Certainly this is a book with a message, indeed several, but it isn't a Message Book. Dietz tries to make sense of what's happening, stick to the brief, and come to terms with the ongoing desire to be one of the good guys in a war that distinctly lacks them.

I strongly suspect that most military sf is written by people who think the military system is basically a good thing and would be happy if their readers joined up; and that Hurley does not feel this way (all this as distinct from how one feels about individuals who are or have been part of that system). So we have the standard mil-SF trope of the last conversations with pre-enlistment friends, we have the obligatory boot camp sequence, we have the deployments; but we also have Dietz' realisation of just how this is all working, how if you make a human feel like crap they'll grasp for any little bit of acceptance and praise. And yet Dietz doesn't regard this as entirely a negative thing, in part because it clearly has worked.

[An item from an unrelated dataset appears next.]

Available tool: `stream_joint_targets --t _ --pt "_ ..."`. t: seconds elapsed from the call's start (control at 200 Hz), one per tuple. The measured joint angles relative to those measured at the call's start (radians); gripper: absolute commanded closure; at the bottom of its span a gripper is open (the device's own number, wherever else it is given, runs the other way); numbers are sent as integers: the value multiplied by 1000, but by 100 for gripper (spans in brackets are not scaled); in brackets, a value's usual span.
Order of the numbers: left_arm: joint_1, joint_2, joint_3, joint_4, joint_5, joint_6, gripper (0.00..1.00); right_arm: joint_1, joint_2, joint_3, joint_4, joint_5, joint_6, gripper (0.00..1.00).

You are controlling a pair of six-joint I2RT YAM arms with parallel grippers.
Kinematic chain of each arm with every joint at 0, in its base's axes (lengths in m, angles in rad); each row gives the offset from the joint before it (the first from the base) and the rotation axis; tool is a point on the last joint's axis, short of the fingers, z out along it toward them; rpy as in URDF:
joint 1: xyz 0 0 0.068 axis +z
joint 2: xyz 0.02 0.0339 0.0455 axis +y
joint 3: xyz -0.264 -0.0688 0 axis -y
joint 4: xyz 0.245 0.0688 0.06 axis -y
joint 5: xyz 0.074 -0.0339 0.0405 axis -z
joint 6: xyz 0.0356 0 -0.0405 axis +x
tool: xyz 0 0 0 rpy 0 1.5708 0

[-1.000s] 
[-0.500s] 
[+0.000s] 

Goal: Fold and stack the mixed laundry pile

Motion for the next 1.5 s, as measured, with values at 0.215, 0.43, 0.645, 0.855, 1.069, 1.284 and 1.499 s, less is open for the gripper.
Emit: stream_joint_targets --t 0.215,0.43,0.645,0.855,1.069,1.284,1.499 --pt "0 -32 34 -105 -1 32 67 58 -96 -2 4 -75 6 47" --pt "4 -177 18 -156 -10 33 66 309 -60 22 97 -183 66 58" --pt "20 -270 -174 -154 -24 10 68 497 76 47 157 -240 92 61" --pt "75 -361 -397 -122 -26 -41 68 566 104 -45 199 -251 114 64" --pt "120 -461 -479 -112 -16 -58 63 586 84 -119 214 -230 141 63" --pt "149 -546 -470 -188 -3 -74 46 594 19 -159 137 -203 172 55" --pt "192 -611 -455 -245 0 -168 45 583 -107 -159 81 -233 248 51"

So far so allegorical, but things get more complicated. These soldiers are sent into battle by being "converted into light", i.e. teleported (and most of them arrive intact most of the time). But very quickly it becomes apparent that the mission Dietz goes on isn't always the one that's supposed to follow the briefing. And back at base afterwards, it may turn out to be the aftermath of yet a third mission… of course many writers like to shuffle a story out of order in order to lend interest where there isn't enough in telling it straight, but here there is already enough interest, and there's an in-world reason for shuffling the story. Normally this style of narrative puts me off books, but here it works.

Things do get off to a bit of a slow start, but I felt that Dietz could be forgiven for taking a while to work out both what's going on and what it makes sense to do about it.

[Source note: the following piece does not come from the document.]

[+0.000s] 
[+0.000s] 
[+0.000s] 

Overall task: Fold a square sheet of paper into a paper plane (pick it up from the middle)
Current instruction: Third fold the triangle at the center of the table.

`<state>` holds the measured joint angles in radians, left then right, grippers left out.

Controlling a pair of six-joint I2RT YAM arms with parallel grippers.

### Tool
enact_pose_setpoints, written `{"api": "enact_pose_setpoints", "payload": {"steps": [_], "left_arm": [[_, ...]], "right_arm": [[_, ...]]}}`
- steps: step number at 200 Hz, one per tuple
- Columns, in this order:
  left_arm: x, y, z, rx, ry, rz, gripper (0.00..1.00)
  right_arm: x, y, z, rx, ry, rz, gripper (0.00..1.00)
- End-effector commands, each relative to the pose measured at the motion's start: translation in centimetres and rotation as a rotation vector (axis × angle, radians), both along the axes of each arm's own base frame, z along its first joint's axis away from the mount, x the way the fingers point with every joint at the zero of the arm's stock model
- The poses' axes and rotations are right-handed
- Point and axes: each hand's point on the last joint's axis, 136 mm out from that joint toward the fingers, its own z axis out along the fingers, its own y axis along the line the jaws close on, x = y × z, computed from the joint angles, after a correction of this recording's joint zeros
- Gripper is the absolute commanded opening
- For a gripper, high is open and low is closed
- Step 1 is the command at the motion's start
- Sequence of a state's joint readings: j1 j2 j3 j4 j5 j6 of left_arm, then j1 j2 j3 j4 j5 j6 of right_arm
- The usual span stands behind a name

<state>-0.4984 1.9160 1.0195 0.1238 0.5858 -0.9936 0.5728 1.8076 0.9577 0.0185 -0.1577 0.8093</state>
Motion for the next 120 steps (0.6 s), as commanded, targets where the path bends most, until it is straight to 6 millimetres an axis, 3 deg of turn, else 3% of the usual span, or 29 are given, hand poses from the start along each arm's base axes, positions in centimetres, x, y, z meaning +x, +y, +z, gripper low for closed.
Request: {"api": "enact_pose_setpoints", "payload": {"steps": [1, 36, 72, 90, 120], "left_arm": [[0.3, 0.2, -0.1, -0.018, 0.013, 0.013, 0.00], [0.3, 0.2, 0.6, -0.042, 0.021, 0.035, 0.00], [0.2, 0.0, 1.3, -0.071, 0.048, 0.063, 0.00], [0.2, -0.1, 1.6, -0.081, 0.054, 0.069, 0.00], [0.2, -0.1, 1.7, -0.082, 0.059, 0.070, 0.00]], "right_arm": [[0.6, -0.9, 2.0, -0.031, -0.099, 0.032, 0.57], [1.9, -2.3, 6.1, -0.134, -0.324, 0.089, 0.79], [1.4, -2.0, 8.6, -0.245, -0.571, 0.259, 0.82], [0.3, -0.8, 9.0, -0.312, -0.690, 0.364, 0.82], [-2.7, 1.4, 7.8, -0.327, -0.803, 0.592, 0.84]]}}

There are shades of Haldeman's Forever Peace towards the end here, and nobody would accuse Hurley of writing hard SF, but this book doesn't pretend to be about the tech anyway. (There are drones, but there's also recognisable artillery and rifle fire.) This is a sociological comment on how the military gets used, and on how to recognise when you might be the Imperial Stormtrooper. But also it's an exploration of Dietz's state of mind, suffering not only from combat fatigue but from living life profoundly out of order and never knowing what's going to come next. It's really very good indeed – and I say that as someone who bounced hard off God's War.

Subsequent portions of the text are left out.